Criada a revista, o primeiro número foi feito artesanalmente e publicado no final de 1999. A maneira precária como a revista foi editada provocou discussões no círculo de docentes sobre os rumos que o projeto deveria tomar, e no calor do debate assumiu a liderança do projeto da revista o professor João Bôsco Hora Góis. Sua forte participação na Pós-Graduação da Escola de Serviço Social, seja como docente destacado, seja como coordenador da Pós-Graduação, foi vital para a consolidação da Revista Gênero e sob sua batuta foram publicados sete números.

O periódico passou a ser publicado semestralmente e seu projeto gráfico melhorado pela Editora da Universidade Federal Fluminense (EDUFF). Em 2004, o NUTEG retoma, então, algumas atividades acadêmicas, sob a coordenação da professora Hildete Pereira de Melo, também escolhida editora de revista, tendo por coeditores o professor João Bôsco Hora Góis e a professora Suely Gomes Costa.
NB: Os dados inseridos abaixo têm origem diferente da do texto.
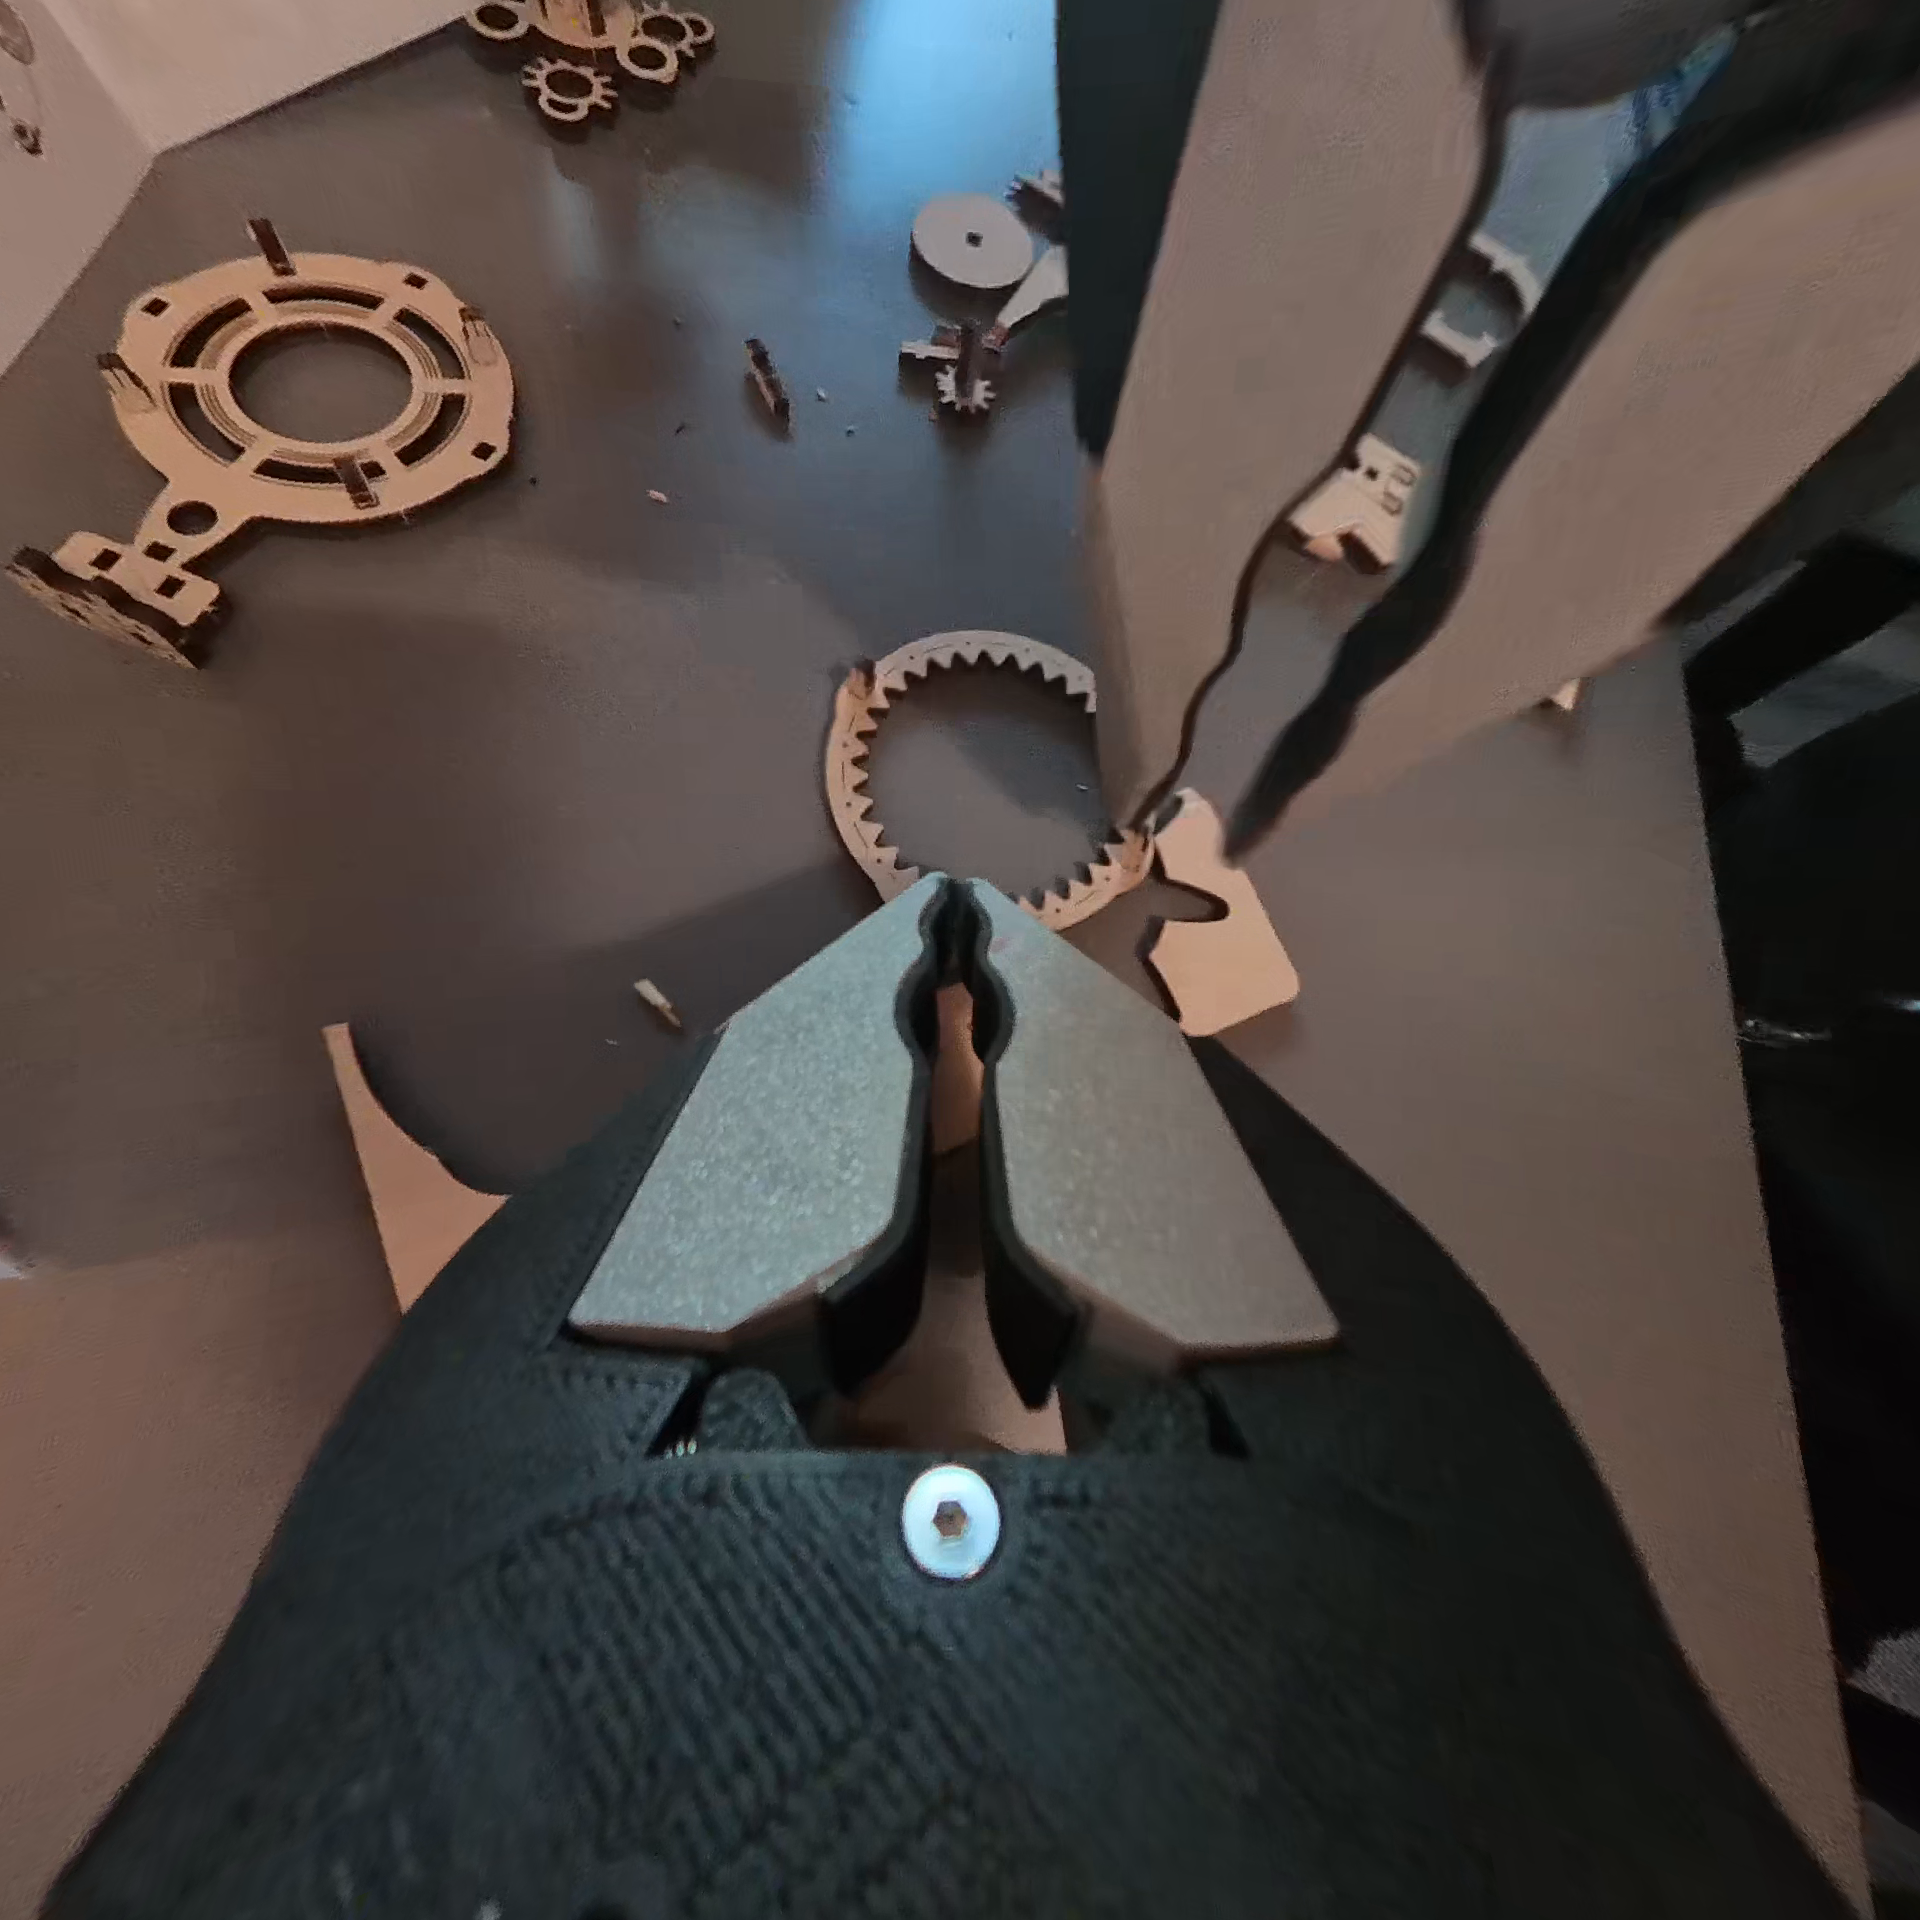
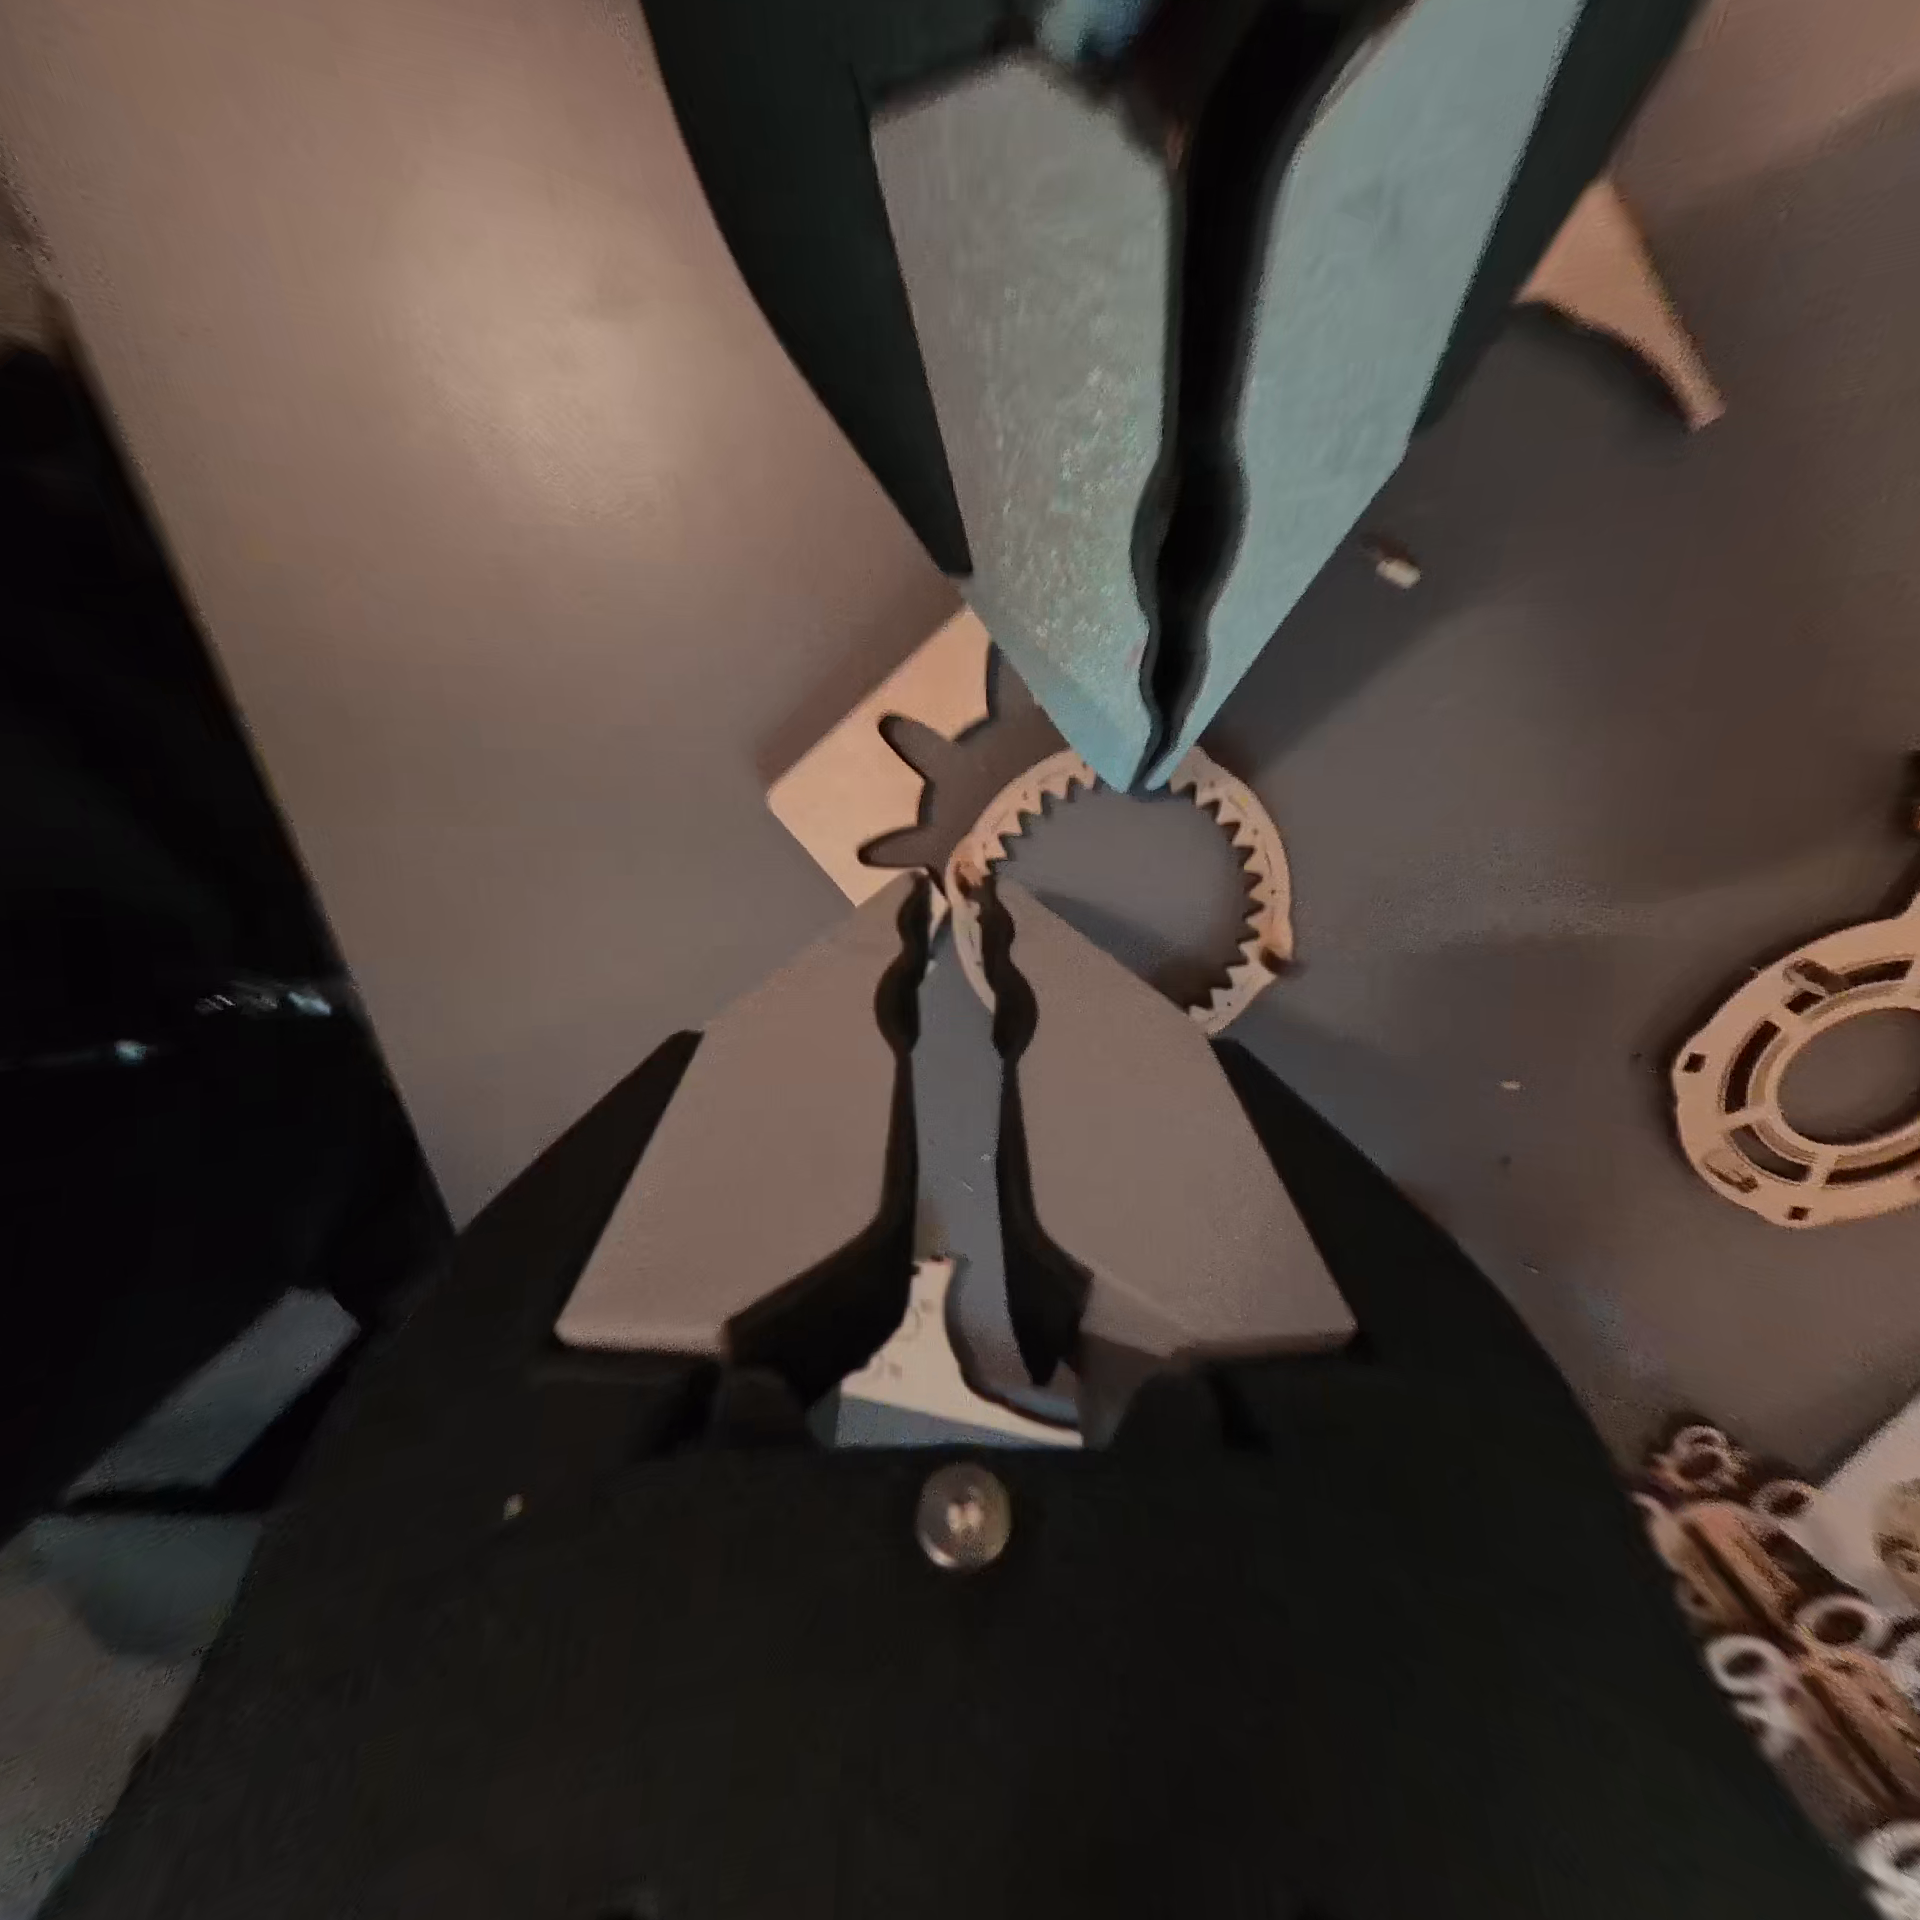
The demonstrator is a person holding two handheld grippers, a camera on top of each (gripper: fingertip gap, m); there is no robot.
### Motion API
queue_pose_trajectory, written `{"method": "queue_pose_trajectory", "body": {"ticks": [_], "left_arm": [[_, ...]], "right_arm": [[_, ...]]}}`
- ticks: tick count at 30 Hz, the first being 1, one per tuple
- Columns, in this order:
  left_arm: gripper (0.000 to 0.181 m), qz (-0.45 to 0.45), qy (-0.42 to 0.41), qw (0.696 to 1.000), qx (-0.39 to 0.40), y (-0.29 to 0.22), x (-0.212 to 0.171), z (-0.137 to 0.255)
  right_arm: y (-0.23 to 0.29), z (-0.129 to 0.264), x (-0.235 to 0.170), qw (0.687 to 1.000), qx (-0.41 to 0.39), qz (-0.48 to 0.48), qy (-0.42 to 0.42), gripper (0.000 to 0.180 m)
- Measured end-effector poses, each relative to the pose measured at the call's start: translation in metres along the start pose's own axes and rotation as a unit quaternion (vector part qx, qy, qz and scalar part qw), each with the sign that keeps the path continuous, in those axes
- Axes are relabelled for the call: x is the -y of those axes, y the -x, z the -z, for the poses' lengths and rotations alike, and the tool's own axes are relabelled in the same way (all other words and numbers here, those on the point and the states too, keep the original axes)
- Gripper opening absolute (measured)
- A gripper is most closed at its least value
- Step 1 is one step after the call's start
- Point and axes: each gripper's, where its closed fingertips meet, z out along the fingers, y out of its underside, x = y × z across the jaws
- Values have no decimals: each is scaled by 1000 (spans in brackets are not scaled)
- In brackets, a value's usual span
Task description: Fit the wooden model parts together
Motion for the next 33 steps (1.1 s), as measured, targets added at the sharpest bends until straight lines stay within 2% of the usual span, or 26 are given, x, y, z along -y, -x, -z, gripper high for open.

Desde então, o periódico vincula-se ao Programa de Estudos Pós-Graduados em Serviço Social, integrando, especificamente, o Mestrado e Doutorado em Política Social, do Departamento de Serviço Social, e mantém o mesmo corpo editorial. Conta com docentes e discentes de diferentes Departamentos da Universidade Federal Fluminense e associa pesquisadores/as de Economia, História, Sociologia, Serviço Social, Educação e Letras, voltados para as seguintes linhas de pesquisa: História das Mulheres, Poder e Mulheres, Trabalho e Mulheres, Saúde Reprodutiva e Relações de Gênero, Homossexualidades, Envelhecimento, Literatura e Relações de Gênero.

Durante 2004, numa decisão de reorganização editorial, efetivaram-se um novo projeto gráfico e a atualização dos números em atraso. A revista manteve-se semestral e já está no seu décimo terceiro número, correspondente ao segundo semestre de 2012. Até o final de 2012 foram publicados 13 tomos, impressos e on line. Em meados dos anos 2000 a versão on line foi abrigada no site do Portal Feminista, gerido pela Universidade Federal de Santa Catarina (UFSC) e iniciativa da Revista Estudos Feminista, que disponibilizava os periódicos feministas nas páginas da Web. Desde 2011, além da versão impressa, a versão on line, numa iniciativa própria do professor João Bôsco, está sendo publicada no site da Pós-Graduação de Políticas Sociais da Escola de Serviço Social da UFF.

Dificuldades e impasses vividos pela Revista Gênero

A continuidade do projeto da Revista Gênero anda ameaçada e só o compromisso com o feminismo tem sustentado o corpo editorial do periódico. A revista sofre devido à própria política da UFF na atual gestão sobre o que seja uma política de publicação de periódicos científicos. A gestão da sua Editora (EDUFF), nos últimos anos, tem levado ao desespero os docentes da Universidade que editam as revistas científicas. A Revista Gênero, apesar de pontuada e de leitura agradável, pela diversificação dos temas sociais tratados, recebe, como todas as demais revistas, o mesmo tratamento.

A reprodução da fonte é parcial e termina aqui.